I need to place an order for some quail that eat grass. For every veggie seed I planted twenty grass seeds germinated.


----------



## Coastal Quest

We have most of ours in but need to get sweet corn, squash and melons in. Tomato plants have started to bud out. So far so good.


----------



## jm423

We put maters and peppers in big black cattle feed tubs-doing great, blooming and setting fruit. The ground finally got dry enough we got in today, planted beans, beets, and okra. Squash, cushaws, punks, peas yet to go, when/if can get around misc. interruptions. Taters rotted, gonna wait till fall, haven't decided on corn but probably pass. Hope to start building some raised beds next week if don't float off over weekend.


----------



## Ready.Fire.Aim

Strawberries and Loquats are making a lot of fruit. 
Last of the Oranges are finishing up. 

Peaches and plums set a heavy crop. 

Tomatoes, Peppers, Eggplants, Cucumbers and Beans are looking nice.


----------



## chuck leaman

I am already eating my Spring spinach. Planted a Japanese variety(Okame) that is supposed to be heat tolerant so we will see how that goes. Maters and peppers are doing great. My squash, cucumbers, green and lima beans are all coming up. I tried strawberries this year since I had a little extra room. 15 plants have produced around 4 or so pints so next year I will double up on them.


----------



## scwine

I had to replant seeds of a few cucumbers that got trashed by the wind and rain. Just reseeded squash that didn't come up. Almost all my Yardlong beans have came up, will start on the trellis and twine for them this weekend. 
My radish seeds have come up, but they look like maybe I should have seeded them deeper,,,the red stems are way above the soil line. ...?
Chile Petins from last year are budding leaves.


----------



## chumy

Finally dried up enough to till. Got everything in except Okra. Trying a bush cucumber this year. Not sure what to expect,


----------



## Rubberback

chumy said:


> Finally dried up enough to till.

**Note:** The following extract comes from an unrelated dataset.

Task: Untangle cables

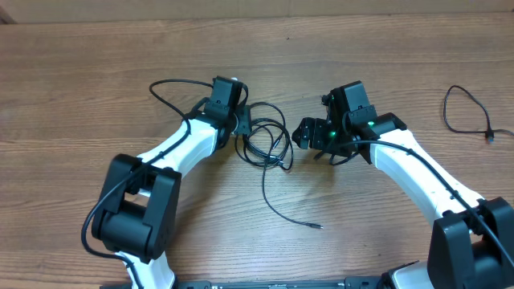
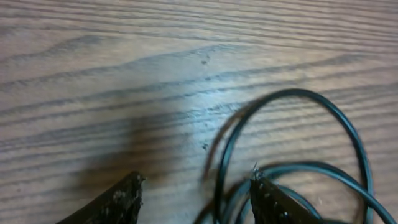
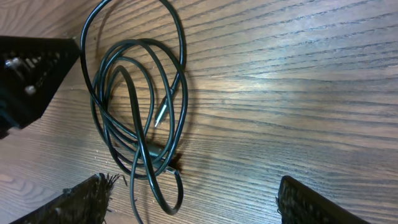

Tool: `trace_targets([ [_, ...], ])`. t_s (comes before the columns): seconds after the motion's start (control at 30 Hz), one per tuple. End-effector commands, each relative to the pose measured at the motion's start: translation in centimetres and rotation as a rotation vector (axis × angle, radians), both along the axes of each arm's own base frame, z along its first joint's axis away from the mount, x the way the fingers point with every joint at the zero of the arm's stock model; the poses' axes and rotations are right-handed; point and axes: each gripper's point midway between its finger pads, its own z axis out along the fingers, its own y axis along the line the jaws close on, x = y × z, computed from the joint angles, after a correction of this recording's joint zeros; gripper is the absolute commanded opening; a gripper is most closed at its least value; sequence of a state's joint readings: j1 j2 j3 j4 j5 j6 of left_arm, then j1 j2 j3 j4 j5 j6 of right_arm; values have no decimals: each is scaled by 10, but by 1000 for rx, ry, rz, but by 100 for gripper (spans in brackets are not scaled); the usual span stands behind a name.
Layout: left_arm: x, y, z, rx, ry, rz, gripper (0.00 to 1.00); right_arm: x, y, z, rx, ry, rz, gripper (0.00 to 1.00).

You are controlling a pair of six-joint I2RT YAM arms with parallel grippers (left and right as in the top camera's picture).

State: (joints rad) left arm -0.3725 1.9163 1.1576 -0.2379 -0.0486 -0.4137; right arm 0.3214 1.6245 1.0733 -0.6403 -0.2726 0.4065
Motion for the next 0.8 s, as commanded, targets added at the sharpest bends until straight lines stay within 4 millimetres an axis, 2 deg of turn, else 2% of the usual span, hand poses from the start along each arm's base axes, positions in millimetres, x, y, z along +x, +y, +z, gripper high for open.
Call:
trace_targets([
  [0.0,-3,0,-29,0,50,21,56,4,-1,9,-3,-33,0,84],
  [0.17,-4,-3,-37,-12,65,10,51,4,-1,9,-3,-33,0,85],
  [0.2,-5,-2,-38,-5,68,10,47,4,-1,9,-3,-33,0,85],
  [0.33,-7,6,-40,57,69,-6,5,3,-1,9,-3,-28,1,84],
  [0.43,-3,9,-36,75,54,-11,4,-1,-2,7,-6,-8,3,84],
  [0.53,4,14,-15,77,38,-8,4,-8,-4,3,-16,24,3,85],
  [0.6,8,19,10,74,35,6,4,-16,-1,3,5,56,17,88],
  [0.7,9,25,58,66,17,21,4,-29,10,5,75,112,55,93],
  [0.77,7,22,89,37,1,12,4,-37,20,10,139,146,83,97],
])
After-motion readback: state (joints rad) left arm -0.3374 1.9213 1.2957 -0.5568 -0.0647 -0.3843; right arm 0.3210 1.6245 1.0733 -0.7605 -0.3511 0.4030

Got everything in except Okra. Trying a bush cucumber this year. Not sure what to expect,


I've never tried those. I grow mine on a trellis & put a top of wire on the top. Then they grow on the roof which shades them & in turn you get a longer growing season.


----------



## peckerwood

We got some more rain last night,so green bean planting will have to wait.Suppose to be a chance of bad arse storms tonight.Sure wish I had my beans and Tam honeydews in the ground.


----------



## Rubberback

I don't know your soil but I plant before a rain, after a rain, & I've even planted while it was raining. I'm gonna try & plant my watermelons today before the rain.


----------



## Rog

I have cucumbers, tomatoes, peppers,long beans, snow peas, okra, and strawberries. Also planted a raspberry bush and a thornless blackberry bush.
Pictures:
About half of the cucumbers are doing well, some are already flowering. 
The long beans are growing to about a foot high. 
The snow peas are just starting to fruit. 
The okra is about 3 inches high.
I lost all but 2 of my tomato plants that I transplanted so I started a bunch from seeds. Still need to thin them out.


----------



## chumy

I've never tried planting snow peas in the spring, always a winter crop. Any feedback on this would be appreciated. I would much rather plant them in the spring because they are always in the way and just about done with when thespring crops are ready to be put in. I'm afraid by May/June it's too hot for them in my area?


----------



## Rubberback

Looks good your plants are further along than mine. What happened to your maters?


----------



## Rog

chumy said:


> I've never tried planting snow peas in the spring, always a winter crop.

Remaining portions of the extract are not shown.